Maometto, il profeta, aveva subito l’ennesimo oltraggio da parte dei giornalisti di Charlie Hebdo. La vendetta era nell’aria. E l’azione, anche da parte di ‘lupi solitari’, doveva essere tempestiva,

La paura

Parigi rivive così, in costanza del processo per la strage del 2015, costata la vita a gran parte della redazione del settimanale satirico francese, quei momenti di #paura e di tensione che inficiano la vivace quotidianità dei parigini.

Una paura ingigantita anche dall’emergenza Covid, che procede spietato il suo cammino, dilagando nella metropoli d’oltralpe. Sono momenti terribili, segnati da un’incertezza per il domani che scuote chiunque, anche i più superficiali.

E, in questo clima, ieri la mano di un esaltato,  Alì H., pakistano, appena 18enne, ha colpito proprio in uno dei luoghi simbolo del #terrorismo islamico, l’ex sede di Charlie Hebdo.

Armato di mannaia( non é ancora chiaro se da solo) si é avventato contro due dipendenti dell’Agenzia di stampa che attualmente ha sede nell’ex redazione.

Così, alle 11.40 in boulevard Richard Lenoir si é consumato l’ennesimo atto di un copione ormai troppo noto.
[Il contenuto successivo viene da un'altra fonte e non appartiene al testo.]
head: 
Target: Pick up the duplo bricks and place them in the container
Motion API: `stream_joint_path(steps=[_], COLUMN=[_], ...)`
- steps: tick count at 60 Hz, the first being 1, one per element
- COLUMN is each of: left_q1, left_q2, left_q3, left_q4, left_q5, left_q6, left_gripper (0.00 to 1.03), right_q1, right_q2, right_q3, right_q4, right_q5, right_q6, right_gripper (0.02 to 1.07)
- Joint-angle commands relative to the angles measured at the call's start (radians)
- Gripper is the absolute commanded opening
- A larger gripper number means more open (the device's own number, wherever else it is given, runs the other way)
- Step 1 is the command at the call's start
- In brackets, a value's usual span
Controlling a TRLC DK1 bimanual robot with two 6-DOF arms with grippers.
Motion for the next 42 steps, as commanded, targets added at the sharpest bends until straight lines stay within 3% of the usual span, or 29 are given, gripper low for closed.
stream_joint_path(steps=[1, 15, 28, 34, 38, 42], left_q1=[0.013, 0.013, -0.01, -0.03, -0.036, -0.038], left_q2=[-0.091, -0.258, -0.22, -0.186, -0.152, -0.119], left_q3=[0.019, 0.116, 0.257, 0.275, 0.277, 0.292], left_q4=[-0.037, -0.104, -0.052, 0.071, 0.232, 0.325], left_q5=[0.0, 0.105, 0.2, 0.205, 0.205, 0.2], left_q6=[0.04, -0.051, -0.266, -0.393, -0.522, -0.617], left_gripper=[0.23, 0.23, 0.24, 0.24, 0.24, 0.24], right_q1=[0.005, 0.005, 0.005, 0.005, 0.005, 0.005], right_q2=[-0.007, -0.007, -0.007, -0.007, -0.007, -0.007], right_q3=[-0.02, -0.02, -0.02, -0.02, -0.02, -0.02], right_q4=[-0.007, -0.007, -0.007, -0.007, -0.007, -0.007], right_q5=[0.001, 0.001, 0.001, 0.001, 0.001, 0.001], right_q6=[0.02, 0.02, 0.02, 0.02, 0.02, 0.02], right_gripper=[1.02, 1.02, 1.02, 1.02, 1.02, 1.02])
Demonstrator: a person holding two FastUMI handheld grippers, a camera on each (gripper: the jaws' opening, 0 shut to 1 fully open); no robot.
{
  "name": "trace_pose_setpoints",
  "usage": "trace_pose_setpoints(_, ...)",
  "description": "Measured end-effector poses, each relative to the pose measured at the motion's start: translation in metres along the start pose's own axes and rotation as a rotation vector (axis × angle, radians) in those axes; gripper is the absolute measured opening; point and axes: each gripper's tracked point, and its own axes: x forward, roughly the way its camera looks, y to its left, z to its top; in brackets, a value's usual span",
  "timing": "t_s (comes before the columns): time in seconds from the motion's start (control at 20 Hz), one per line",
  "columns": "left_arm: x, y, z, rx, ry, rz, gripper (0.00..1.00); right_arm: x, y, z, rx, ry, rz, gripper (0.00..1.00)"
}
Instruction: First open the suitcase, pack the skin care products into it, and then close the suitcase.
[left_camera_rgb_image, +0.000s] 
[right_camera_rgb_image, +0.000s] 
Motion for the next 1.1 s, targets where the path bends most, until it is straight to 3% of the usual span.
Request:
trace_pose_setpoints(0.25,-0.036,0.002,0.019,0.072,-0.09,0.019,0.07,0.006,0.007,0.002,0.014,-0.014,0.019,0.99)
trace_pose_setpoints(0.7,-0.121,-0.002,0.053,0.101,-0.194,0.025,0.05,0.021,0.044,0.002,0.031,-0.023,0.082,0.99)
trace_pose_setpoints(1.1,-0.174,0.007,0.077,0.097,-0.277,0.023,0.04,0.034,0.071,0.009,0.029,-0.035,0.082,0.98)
E il sangue di un uomo e una donna, intenti a fumare una sigaretta, ha macchiato la via, simbolo di un sacrificio d’espiazione.

Subito fermato dalle Forze dell’ordine, tempestivamente giunte sul posto, l’attentatore non ha opposto resistenza, ma non é chiaro se sia semplicemente l’esecutore di un piano organizzato.

Parigi
Polizia francese

Sono in corso di svolgimento le indagini e sono in stato di fermo altri 5 pakistani, che sembrerebbero legati al giovane.

Le ipotesi

La dinamica dell’#attacco, per le sue modalità d’esecuzione, sembra non rientrare in un piano studiato e ben organizzato. Ma apparirebbe più come un’azione individuale di un esaltato, indubbiamente manipolato nella sua radicalizzazione dalla propaganda terroristica. E anche l’utilizzo di un’arma bianca sembrerebbe convalidare questa ipotesi.

Al Quaida infatti, quando colpisce, lo fa seguendo una strategia precisa, lucida, perché il suo obiettivo é quello di uccidere quante più persone é possibile. E, ancora, non sembra essere arrivata alcuna rivendicazione.

Per il momento il riserbo avvolge le indagini e nulla é da escludere.

Parigi intanto, resa ancor più vulnerabile dalla situazione emergenziale del Coronavirus, trema e appare provata.